▶ _WHAT NEEDS TO BE DONE_:
Among the entries, find each line that includes the string "black" and list it.
+ + + +
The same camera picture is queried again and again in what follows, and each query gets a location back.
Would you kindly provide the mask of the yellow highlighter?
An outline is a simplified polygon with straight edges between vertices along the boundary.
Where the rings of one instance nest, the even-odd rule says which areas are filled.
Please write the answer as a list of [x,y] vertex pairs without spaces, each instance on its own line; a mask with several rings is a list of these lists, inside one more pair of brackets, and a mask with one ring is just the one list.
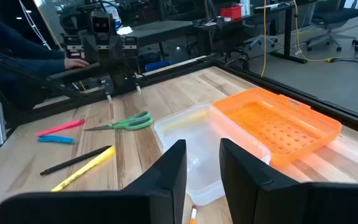
[[74,180],[91,170],[92,168],[100,165],[105,160],[109,159],[116,153],[116,148],[114,146],[111,146],[107,148],[104,152],[102,152],[100,155],[96,156],[93,160],[89,161],[86,165],[84,165],[82,168],[77,170],[74,174],[66,178],[63,182],[55,186],[51,192],[59,192],[62,191],[64,188],[66,188],[68,185],[70,185]]

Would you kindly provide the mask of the orange pencil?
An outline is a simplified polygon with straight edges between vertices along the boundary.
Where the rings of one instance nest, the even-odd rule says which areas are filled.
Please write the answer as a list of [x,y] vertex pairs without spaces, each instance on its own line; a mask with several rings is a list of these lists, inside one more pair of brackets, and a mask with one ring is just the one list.
[[191,208],[189,224],[197,224],[196,222],[197,211],[198,211],[198,207],[196,205],[193,205]]

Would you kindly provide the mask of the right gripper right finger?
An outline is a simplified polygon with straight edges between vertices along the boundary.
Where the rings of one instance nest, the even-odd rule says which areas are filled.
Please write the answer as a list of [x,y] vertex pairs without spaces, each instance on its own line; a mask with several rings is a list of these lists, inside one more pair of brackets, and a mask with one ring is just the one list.
[[358,224],[358,184],[298,182],[227,138],[219,159],[233,224]]

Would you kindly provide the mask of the red storage box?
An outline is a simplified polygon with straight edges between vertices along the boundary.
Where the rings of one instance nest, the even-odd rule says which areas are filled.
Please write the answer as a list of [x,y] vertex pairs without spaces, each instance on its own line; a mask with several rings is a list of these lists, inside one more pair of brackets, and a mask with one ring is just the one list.
[[221,8],[220,16],[223,16],[223,18],[229,18],[230,20],[241,19],[242,18],[242,7],[240,5],[234,5],[231,7]]

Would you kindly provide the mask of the clear pencil box orange lid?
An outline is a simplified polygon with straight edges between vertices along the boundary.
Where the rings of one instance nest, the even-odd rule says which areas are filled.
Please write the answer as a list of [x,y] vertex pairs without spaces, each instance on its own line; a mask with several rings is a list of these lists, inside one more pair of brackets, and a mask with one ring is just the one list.
[[287,96],[251,88],[162,118],[154,129],[164,151],[179,139],[186,141],[186,192],[204,206],[225,194],[219,170],[222,138],[266,164],[282,166],[334,141],[342,125]]

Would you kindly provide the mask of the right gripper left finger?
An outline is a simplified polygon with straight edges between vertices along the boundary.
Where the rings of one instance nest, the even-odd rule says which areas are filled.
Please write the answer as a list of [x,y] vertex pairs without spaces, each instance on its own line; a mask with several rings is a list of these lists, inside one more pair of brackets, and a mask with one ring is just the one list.
[[0,224],[181,224],[186,142],[121,190],[31,192],[0,203]]

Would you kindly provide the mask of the black office chair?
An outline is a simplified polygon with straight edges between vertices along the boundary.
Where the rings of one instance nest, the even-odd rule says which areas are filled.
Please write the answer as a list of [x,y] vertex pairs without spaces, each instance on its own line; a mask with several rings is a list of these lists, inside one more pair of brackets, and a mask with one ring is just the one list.
[[342,50],[338,39],[351,39],[355,37],[336,34],[334,29],[342,27],[348,20],[358,17],[357,0],[353,0],[350,7],[345,7],[346,0],[318,0],[314,5],[311,23],[318,28],[322,28],[327,33],[312,37],[306,41],[307,51],[311,51],[314,45],[324,42],[326,45],[337,45],[336,51]]

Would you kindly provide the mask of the person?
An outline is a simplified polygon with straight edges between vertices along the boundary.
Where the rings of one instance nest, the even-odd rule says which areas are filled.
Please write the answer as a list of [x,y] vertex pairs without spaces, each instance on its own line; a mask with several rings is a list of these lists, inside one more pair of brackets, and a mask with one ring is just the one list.
[[[67,71],[65,53],[36,44],[9,27],[0,18],[0,62],[44,79]],[[0,89],[6,98],[19,104],[38,104],[47,96],[40,85],[0,68]]]

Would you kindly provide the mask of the pink highlighter pen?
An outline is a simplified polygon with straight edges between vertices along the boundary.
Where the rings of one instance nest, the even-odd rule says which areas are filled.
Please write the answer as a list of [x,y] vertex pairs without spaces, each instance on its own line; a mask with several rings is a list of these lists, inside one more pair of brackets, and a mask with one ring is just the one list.
[[58,132],[58,131],[62,131],[62,130],[65,130],[65,129],[75,128],[77,126],[81,126],[84,123],[85,123],[84,119],[79,119],[79,120],[76,120],[76,121],[72,121],[70,123],[65,123],[65,124],[62,124],[60,126],[56,126],[54,128],[47,129],[45,131],[41,131],[39,133],[36,133],[35,136],[39,137],[39,136],[48,135],[50,133],[55,133],[55,132]]

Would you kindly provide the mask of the person's hand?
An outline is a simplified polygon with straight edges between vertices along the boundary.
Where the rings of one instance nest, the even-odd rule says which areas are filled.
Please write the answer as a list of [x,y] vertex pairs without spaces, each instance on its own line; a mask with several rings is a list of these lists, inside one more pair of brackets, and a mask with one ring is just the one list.
[[75,68],[84,68],[89,66],[90,64],[79,58],[66,58],[64,60],[64,65],[66,70],[71,70]]

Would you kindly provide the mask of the blue pen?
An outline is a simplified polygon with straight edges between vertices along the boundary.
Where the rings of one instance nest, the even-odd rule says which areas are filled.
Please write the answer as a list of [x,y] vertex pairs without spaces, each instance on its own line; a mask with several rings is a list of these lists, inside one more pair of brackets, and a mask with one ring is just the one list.
[[75,140],[73,138],[65,137],[65,136],[51,136],[51,135],[43,135],[38,137],[38,142],[55,142],[61,144],[75,144]]

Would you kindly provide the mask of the thin black pen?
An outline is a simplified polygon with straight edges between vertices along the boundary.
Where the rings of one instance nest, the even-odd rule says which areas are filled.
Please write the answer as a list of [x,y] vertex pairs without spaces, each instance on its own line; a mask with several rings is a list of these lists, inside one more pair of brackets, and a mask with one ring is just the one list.
[[44,176],[44,175],[48,175],[48,174],[51,174],[53,172],[56,172],[58,170],[61,170],[61,169],[64,169],[66,167],[69,167],[73,164],[76,164],[76,163],[79,163],[83,160],[86,160],[86,159],[89,159],[91,157],[94,157],[94,156],[97,156],[99,154],[101,154],[102,152],[104,152],[105,150],[107,150],[110,146],[104,146],[104,147],[101,147],[99,149],[96,149],[94,151],[91,151],[91,152],[88,152],[86,154],[83,154],[81,156],[78,156],[76,158],[73,158],[73,159],[70,159],[69,161],[65,161],[61,164],[58,164],[58,165],[55,165],[53,167],[50,167],[48,169],[45,169],[44,171],[42,171],[40,173],[41,176]]

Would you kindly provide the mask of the green-handled scissors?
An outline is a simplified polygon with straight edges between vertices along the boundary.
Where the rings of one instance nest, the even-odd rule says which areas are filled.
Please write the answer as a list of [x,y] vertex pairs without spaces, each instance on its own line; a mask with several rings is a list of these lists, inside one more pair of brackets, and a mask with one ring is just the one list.
[[154,119],[148,111],[142,111],[134,116],[131,116],[130,118],[117,121],[113,124],[89,128],[85,131],[101,131],[107,129],[125,129],[127,131],[135,131],[150,126],[153,121]]

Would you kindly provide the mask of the black standing desk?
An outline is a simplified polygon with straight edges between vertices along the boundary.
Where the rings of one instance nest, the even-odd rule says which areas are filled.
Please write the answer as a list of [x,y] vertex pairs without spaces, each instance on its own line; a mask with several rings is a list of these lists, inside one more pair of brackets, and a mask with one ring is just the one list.
[[296,5],[296,0],[285,0],[284,2],[269,4],[266,6],[261,6],[256,8],[257,12],[251,12],[249,15],[242,16],[238,20],[230,20],[229,18],[223,18],[223,16],[215,16],[212,18],[211,22],[207,22],[201,25],[195,25],[199,30],[212,30],[220,28],[223,26],[229,25],[233,22],[244,22],[244,21],[253,21],[257,17],[266,18],[267,14],[278,14],[281,11],[285,11],[285,31],[284,31],[284,47],[283,53],[272,52],[271,55],[278,58],[283,58],[298,63],[306,63],[307,59],[298,58],[290,55],[291,49],[291,32],[292,32],[292,21],[295,19],[297,23],[298,9]]

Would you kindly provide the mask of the black side desk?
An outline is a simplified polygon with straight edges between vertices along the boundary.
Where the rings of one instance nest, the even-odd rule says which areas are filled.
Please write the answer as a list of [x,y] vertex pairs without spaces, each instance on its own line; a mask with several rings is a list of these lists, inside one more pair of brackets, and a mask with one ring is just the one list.
[[121,36],[122,49],[126,57],[137,57],[141,47],[183,36],[194,26],[191,21],[158,21],[136,26],[131,33]]
+ + + +
▶ _EXPECTED OUTPUT_:
Would you kindly provide the mask of the black office chair?
Would you kindly provide the mask of the thin black pen?
Would you kindly provide the mask of the black standing desk?
Would you kindly provide the mask of the black side desk?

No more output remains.